*** Opening The data ***
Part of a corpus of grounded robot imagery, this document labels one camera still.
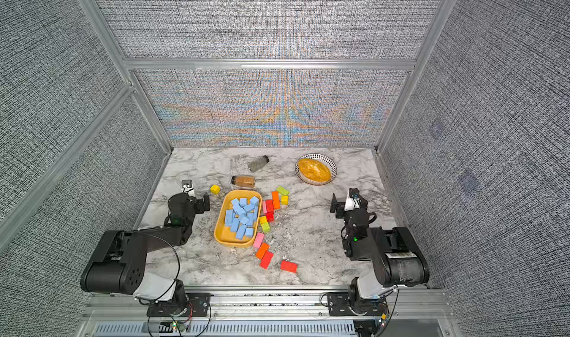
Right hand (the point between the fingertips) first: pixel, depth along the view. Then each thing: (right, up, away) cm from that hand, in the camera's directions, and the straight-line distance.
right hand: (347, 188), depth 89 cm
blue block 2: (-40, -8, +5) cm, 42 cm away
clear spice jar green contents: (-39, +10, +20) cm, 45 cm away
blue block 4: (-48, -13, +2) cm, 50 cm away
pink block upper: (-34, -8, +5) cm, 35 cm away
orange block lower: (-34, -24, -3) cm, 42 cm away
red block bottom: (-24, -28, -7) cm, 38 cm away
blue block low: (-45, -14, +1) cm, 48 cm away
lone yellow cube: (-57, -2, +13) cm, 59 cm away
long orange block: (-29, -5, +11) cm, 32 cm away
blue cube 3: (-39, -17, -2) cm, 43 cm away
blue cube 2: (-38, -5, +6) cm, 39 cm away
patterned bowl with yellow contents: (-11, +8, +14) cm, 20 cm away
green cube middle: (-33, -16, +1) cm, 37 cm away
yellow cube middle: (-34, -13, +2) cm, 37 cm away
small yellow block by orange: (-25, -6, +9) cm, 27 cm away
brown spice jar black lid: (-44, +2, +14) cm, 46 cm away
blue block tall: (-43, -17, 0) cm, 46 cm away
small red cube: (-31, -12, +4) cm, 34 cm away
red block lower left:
*** Closing The data ***
*** Opening The data ***
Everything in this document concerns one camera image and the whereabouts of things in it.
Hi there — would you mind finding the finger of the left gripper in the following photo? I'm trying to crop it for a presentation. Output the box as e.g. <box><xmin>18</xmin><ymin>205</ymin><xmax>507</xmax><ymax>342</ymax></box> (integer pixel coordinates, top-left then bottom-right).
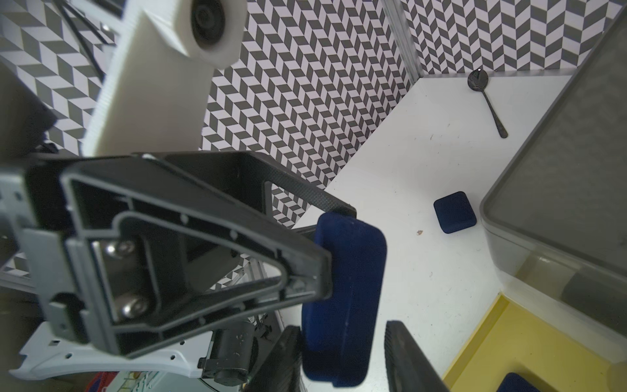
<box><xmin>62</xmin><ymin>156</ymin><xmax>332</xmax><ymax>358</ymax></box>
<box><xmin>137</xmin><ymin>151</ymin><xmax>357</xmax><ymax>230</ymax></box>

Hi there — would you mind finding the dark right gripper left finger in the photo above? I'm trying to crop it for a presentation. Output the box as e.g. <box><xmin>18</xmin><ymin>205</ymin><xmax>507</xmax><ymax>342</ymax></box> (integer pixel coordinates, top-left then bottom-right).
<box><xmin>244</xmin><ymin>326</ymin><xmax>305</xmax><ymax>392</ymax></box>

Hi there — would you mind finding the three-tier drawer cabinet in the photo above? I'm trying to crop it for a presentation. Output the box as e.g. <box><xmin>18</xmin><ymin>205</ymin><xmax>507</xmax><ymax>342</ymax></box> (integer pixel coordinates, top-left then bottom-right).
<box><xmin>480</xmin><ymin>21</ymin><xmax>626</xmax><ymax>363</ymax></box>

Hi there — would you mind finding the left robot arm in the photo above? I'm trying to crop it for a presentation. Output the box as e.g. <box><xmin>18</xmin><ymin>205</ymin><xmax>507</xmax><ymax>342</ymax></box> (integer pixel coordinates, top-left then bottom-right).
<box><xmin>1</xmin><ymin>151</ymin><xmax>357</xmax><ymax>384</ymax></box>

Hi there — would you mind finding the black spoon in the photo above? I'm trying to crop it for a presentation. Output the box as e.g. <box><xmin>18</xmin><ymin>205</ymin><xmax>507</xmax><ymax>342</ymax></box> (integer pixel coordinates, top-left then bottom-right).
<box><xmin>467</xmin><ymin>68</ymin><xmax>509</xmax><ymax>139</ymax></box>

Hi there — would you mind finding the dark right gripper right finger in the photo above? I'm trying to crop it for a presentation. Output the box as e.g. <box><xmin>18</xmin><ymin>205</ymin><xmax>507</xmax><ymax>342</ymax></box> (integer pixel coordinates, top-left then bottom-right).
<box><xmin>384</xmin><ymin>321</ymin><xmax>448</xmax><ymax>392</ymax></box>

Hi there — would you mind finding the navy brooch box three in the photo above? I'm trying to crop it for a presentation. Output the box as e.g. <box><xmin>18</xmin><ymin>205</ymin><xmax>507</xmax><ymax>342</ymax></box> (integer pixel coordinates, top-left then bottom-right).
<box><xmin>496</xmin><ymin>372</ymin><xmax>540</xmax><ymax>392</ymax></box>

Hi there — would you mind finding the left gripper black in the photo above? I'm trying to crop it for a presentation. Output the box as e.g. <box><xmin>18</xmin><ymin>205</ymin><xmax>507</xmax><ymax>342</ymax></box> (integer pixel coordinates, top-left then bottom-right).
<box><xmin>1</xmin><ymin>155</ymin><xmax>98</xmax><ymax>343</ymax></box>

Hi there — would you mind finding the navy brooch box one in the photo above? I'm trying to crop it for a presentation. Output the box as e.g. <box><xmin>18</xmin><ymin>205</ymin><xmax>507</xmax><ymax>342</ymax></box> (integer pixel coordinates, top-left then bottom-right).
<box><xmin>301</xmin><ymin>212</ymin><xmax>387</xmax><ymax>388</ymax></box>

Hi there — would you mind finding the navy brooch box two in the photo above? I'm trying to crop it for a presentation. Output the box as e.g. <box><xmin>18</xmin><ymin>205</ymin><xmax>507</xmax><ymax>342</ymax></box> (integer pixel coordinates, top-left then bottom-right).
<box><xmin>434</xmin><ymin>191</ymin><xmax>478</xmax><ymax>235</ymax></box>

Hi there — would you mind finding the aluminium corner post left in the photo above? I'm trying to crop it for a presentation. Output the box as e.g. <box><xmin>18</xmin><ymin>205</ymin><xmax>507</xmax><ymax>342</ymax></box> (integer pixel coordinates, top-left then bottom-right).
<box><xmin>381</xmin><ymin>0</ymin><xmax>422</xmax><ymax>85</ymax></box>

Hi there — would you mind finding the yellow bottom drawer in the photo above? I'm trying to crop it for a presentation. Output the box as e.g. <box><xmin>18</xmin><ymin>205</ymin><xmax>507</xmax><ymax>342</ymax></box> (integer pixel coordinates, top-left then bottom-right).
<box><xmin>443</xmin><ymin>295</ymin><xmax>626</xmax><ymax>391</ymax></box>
*** Closing The data ***
*** Opening The data ***
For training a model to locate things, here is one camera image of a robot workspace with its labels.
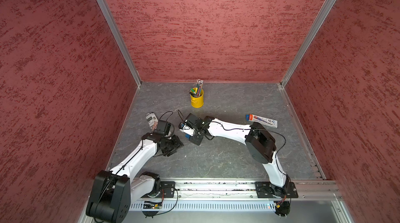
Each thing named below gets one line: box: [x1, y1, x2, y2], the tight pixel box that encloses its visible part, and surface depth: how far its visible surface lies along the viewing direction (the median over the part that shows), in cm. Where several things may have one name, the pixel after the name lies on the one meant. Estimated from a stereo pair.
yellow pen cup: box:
*** Closing The data ***
- **Goal of the exercise**
Show each line in the data where the string "this" appears.

- **Result below**
Part of a corpus of grounded robot imagery, this document labels one camera still.
Everything in this document concerns one camera image and the whereabouts of things in it.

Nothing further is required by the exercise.